The Interactome between Metabolism and Gene Mutations in Myeloid Malignancies

Abstract

The study of metabolic deregulation in myeloid malignancies has led to the investigation of metabolic-targeted therapies considering that cells undergoing leukemic transformation have excessive energy demands for growth and proliferation. However, the most difficult challenge in agents targeting metabolism is to determine a window of therapeutic opportunities between normal and neoplastic cells, considering that all or most of the metabolic pathways important for cancer ontogeny may also regulate physiological cell functions. Targeted therapies have used the properties of leukemic cells to produce altered metabolic products when mutated. This is the case of IDH1/2 mutations generating the abnormal conversion of α-ketoglutarate (KG) to 2-hydroxyglutarate, an oncometabolite inhibiting KG-dependent enzymes, such as the TET family of genes (pivotal in characterizing leukemia cells either by mutations, e.g., TET2, or by altered expression, e.g., TET1/2/3). Additional observations derive from the high sensitivity of leukemic cells to oxidative phosphorylation and its amelioration using BCL-2 inhibitors (Venetoclax) or by disrupting the mitochondrial respiration. More recently, nicotinamide metabolism has been described to mediate resistance to Venetoclax in patients with acute myeloid leukemia. Herein, we will provide an overview of the latest research on the link between metabolic pathways interactome and leukemogenesis with a comprehensive analysis of the metabolic consequences of driver genetic lesions and exemplificative druggable pathways.

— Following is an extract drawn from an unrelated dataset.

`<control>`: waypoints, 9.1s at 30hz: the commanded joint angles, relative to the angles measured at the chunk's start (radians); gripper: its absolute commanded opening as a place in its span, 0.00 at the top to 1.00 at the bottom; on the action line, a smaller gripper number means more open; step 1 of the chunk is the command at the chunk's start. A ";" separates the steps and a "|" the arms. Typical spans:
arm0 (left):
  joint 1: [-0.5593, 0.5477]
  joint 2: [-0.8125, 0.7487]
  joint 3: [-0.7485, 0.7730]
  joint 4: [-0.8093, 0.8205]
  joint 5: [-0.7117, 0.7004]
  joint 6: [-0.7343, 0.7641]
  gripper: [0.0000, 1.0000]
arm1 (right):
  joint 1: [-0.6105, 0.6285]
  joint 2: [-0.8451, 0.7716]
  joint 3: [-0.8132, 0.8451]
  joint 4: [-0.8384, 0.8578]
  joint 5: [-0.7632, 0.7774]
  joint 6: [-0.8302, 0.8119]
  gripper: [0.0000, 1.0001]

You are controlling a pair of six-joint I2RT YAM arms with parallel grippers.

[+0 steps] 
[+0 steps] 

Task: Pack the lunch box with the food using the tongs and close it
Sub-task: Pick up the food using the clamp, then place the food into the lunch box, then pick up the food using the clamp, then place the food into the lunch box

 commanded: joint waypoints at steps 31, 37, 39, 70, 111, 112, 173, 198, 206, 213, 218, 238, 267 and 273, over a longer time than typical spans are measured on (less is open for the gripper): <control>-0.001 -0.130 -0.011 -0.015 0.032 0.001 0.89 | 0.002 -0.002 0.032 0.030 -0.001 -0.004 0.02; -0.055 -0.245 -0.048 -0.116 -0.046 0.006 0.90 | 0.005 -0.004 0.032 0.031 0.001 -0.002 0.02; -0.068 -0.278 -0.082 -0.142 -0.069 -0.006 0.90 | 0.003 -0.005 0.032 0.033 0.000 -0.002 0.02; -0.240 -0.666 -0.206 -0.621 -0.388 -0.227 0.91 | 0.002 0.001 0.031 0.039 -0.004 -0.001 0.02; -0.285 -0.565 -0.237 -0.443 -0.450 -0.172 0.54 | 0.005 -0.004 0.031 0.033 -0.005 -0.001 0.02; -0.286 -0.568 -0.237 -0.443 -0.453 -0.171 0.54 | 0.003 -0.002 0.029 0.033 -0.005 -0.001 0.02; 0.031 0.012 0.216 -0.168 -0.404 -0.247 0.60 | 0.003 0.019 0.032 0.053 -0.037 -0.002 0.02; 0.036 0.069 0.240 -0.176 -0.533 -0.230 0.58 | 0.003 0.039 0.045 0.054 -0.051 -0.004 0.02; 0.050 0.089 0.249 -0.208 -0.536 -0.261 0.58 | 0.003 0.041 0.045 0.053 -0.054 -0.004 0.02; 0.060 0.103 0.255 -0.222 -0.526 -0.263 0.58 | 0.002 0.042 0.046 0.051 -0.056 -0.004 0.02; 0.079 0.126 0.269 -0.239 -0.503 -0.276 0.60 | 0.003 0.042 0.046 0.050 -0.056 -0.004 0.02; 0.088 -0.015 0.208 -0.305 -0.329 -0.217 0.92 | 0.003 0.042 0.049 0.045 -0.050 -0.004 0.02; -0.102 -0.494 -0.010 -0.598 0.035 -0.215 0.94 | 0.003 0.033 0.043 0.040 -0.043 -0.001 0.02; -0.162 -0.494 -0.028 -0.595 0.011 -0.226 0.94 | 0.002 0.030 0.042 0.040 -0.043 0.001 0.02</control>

Keywords: IDH1/2 mutations; TET2 mutations; myeloid malignancies; nicotinamide; venetoclax.

Figure 1

View at a glance of the landscape of the metabolic interactions between genes and pathways discussed in the manuscript. On the left, the intrinsic apoptotic pathway highlighted by BCL-2 as the pivotal player (targeted by Venetoclax) and the interaction with BAX and BIM to initiate the caspases cascade to trigger apoptosis. On the right, the interaction between the Krebs cycle (TCA), the convergence of IDH1/2 generating α-ketoglutarate, 2-hydroxyglutarate and the TET family of genes, which finally impacts DNA methylation. Included are also the available drugs used to target the depicted pathways. On the top, in relapsed/refractory (R/R) acute myeloid leukemia (AML), the interconnection between the increase in NAD metabolism generated by alteration of oxidative phosphorylation and Venetoclax resistance is shown together with proposed actionable target agents (e.g., KPT-9274) inhibiting Nicotinamide Phosphoribosyltransferase (NAMPT). Images were generated using BioRender.

Figure 2

TET functions and their alterations in myeloid malignancies. DNA methyltransferases (DNMTs) initiate cytosine methylation with conversion to 5-methylcytosine (5-mc). TET proteins progressively oxidize 5-mC to 5-hydroxymethylcytosine (5-hmC), 5-formylcytosine (5-FoC), and 5-carboxylcytosine (5-CaC) creating a pool of TET-oxidized products (TDOP). 5-hmC can be reverted to cytosine via passive dilution while 5-FoC and 5-CaC via thymine DNA glycosylase-mediated base excision repair. Somatic TET2 mutations create an imbalance in cellular DNA methylation through the disruption of the aforementioned mechanism with alteration of chromatin and thereby consequences on expression of genes regulating cell division and self-renewal. Images were generated using BioRender.